If France can do nuclear power so can we.
If Brazil can do biomass/ethanol power so can we.
If Australia can do LNG power so can we.
Domestically produced energy will end the recession and spur the economy.
Stop paying oil dollars to those who worship daily at the alter of our destruction.
Preserve our Civil Rights and defend our Freedom by ending dependence on foreign oil.
March 3rd, 2008 at 8:46 am
after tomorrow’s TX, OH, VT, RI primaries the next contest is a caucus on saturday 8Mar in Wyoming, then MS next tuesday 11Mar. after that it will be SIX weeks until Pennsylvania.
“groundhog” day? (pardon the pun) if HRC wins in TX and OH (RI seems hers as a given) then “she has seen her shadow” and there will be another 6/7 weeks of winter.. i mean campaigning.
during which, HRC will likely lose substantially in the Wyoming caucus and MS primary. and given the increasingly negative spirit of the supporters of the two campaigns over the past few weeks, the DEM hierarchy and superdelegates will be under intense pressure to step in and “stop the bleeding”.
it looks to me as if HRC, whether she wins or loses on 4Mar in TX and OH, is in a position to demand the VP slot by virtue of her delegate count and the real threat of her continuing to campaign if denied it. (her leverage of course would be increased after wins and would make her look more magnanimous i.e. “for the good of the party”)

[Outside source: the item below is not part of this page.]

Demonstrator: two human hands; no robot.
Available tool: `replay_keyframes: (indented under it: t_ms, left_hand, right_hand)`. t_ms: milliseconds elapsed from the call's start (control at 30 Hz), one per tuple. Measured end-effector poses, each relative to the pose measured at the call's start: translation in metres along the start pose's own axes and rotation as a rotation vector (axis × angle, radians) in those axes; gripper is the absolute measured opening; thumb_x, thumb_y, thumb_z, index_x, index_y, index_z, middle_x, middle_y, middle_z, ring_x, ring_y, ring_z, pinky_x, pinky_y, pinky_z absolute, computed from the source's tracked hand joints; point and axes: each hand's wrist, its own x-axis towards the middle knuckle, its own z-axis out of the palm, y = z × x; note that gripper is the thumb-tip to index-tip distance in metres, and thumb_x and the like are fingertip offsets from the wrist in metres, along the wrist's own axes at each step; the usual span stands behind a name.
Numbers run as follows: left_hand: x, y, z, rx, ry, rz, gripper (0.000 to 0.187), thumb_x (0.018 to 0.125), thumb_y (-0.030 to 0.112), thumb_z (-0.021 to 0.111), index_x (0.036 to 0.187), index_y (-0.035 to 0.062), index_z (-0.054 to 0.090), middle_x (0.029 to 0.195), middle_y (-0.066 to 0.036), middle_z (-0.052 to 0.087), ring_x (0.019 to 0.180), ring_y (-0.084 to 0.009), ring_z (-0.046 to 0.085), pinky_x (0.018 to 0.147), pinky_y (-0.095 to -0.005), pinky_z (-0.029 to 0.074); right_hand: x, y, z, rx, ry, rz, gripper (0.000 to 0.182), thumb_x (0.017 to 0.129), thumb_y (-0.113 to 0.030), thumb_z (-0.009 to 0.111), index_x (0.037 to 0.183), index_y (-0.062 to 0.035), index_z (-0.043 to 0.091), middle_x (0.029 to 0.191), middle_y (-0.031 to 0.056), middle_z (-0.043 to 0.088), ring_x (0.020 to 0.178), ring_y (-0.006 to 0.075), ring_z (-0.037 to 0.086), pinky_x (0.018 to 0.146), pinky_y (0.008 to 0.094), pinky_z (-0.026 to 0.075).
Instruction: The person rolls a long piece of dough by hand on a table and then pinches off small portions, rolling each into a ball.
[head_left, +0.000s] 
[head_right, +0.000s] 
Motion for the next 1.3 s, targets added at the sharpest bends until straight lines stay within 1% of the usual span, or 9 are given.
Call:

seems almost obvious to me.
March 3rd, 2008 at 5:21 pm
Hillary injects these ridicules claims (who should anwer the phone at 3 AM, like, how many red phones have she answered at 3 AM), in order to divert attention from the real issue: who is the most honest and forthright person to assemble a team and take this country forward? A conniving multi millionaire who gained her (their) fortune by peddling influence achieved on the backs and bank accounts of the American people. A shady political slickster who will not admit she was wrong to vote for the Iraq war? Who supported NAFTA until she started her presidential campaign? A conniving politician who refuses to release her income tax statement?